Cleaning Danish customer data with the CVR registry and DataCleaner, part 3 of 3

In my previous two blogs I’ve dealt with the background of the Danish CVR registry being made available to everyone (and more public registries to come) as well as how to do the initial pre-processing steps with DataCleaner to fetch CVR data about your customers. We ended up with a CSV file from the CVR service that looks like this:

In this blog entry I will go through the process of integrating this data in your customer database. Let’s first visit a few examples of why that would be relevant:

  • You can make sure that your address is up-to-date and that letters and invoices to your customer reach their intended destination.
  • You can add more communication channels. The CVR registry contains email, phone and other basic communication information. Having this information available will improve the capabilities and reach of your support or customer service teams.
  • You can make it really easy for your customer. Instead of asking the customer for all kinds of information again and again, you can enter the customer’s name and let the data quality infrastructure handle the rest.
  • You can gain valuable insights with Business Intelligence tools, integrating the customer industries, company size and other metadata about the companies – provided through CVR.

The first step is to register our new file as a datastore in DataCleaner. That part is easily done using the icon that says CSV on the front screen of the application. Once that is done, like previously, we will connect to our customer database with DataCleaner using the ‘Analyze’ button. What we want to do is technically to join the database table with the CSV file. For this we can use the ‘Table lookup’ component, found in the “Transformation” menu. Here’s how I’ve set up the Table lookup:

In the screenshot above you can see that I’ve set the condition to be that “cvr” from the database needs to be the same as the “cvrnr” field of the file. In the output I’m interested in getting the following fields from the CSV file: Name (“navn”), address (“adresse”), zip code (“postnr”), phone number (“telefon”) and email address.
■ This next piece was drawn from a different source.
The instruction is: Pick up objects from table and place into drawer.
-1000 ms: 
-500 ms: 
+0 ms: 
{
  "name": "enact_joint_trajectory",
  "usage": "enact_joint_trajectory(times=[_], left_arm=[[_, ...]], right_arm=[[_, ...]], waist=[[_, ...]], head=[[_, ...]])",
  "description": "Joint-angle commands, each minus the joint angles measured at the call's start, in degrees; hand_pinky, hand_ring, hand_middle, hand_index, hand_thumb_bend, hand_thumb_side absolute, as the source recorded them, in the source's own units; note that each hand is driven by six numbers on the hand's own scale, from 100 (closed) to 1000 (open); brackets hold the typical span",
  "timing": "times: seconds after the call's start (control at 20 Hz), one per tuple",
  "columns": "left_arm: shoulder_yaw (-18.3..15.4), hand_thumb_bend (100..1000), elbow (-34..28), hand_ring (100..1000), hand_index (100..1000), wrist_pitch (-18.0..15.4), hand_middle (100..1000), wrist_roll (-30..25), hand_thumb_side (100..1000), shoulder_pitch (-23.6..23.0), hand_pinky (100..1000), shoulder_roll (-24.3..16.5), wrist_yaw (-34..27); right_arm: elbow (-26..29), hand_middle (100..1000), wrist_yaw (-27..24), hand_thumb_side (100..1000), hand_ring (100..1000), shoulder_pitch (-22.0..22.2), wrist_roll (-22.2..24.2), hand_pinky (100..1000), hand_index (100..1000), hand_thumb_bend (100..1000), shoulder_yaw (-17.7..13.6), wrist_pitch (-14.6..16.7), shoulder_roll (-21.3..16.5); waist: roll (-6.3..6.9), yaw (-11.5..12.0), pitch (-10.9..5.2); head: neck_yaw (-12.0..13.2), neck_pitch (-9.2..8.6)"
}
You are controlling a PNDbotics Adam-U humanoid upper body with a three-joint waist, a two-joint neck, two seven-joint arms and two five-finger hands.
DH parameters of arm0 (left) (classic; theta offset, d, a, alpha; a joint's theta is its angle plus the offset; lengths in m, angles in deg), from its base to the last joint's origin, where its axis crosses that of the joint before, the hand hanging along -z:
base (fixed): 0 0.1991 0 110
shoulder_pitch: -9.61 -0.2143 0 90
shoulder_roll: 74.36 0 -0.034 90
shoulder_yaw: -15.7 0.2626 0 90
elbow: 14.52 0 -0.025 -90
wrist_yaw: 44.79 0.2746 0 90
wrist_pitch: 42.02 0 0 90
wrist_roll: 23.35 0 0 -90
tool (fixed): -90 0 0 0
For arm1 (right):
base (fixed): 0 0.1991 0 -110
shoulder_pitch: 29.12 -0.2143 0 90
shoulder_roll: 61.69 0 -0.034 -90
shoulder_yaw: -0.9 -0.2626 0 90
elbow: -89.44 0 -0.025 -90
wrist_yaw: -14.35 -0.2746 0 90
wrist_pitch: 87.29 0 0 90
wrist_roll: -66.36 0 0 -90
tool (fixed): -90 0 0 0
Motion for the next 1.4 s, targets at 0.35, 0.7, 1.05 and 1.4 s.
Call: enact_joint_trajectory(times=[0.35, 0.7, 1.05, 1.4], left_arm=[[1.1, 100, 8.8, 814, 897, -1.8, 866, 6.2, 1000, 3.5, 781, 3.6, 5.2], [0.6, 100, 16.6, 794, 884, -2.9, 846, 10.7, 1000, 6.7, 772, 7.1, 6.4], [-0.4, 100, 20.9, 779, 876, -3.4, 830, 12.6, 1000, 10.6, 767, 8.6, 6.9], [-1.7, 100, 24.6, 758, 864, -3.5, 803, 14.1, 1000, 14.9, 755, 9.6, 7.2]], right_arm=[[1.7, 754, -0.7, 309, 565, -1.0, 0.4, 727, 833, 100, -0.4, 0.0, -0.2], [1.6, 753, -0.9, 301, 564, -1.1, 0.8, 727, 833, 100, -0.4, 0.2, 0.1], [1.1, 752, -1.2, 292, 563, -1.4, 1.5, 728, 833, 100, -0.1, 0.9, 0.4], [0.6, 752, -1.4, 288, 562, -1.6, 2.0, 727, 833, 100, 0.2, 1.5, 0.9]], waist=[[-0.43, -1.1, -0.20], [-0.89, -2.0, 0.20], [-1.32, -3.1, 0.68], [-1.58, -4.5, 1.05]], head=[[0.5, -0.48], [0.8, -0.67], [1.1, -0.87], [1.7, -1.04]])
Now let’s see a preview of this Table lookup transformation:

There’s a few interesting things to notice here:

  • Not all the CVR numbers yielded a result. The last record in the example above shows only  <null> values. This means that the CVR number was not found in the file. 
  • If we compare with the input, the names are not totally alike, but pretty close. The same holds for addresses, zip codes and so on. 
  • Potentially we could face a situation where the number itself had a typo in it. Then we would get another company’s information. That situation could be quite severe, so we would want to do some checks on e.g. the similarity of the name before we automatically update our customer database!

Let’s look at these issues step by step. To check the similarity, we want to get a score. A simple and free mechanism for similarity scoring / matching is available for DataCleaner through the “EasyDQ additionals” extension.

  • Go to the EasyDQ additionals page on the DataCleaner website.
  • Click the “Install” button on that page. DataCleaner will now flash and ask for permission to install. Give the permission.
  • Once installed, click “Transform -> EasyDQ additionals -> Similarity evaluator”.
  • Now set up the similarity check so that you compare e.g. names and addresses:

If we preview this transformation’s data, here’s what we see:

Notice the Similarity score to the right. This is a score of the textual differences between the different values (0 = no similarity, 100 = textual equality). Obviously, we can set up different business rules based on this score. As you can see even in basic company names, there might be quite a difference between what you already know and what the “official” truth is. Therefore it is normal to only automate up to a certain point – many of these updates need to be validated by a human being first (or richer matching capabilities, for instance provided by Human Inference’scommercial add-ons).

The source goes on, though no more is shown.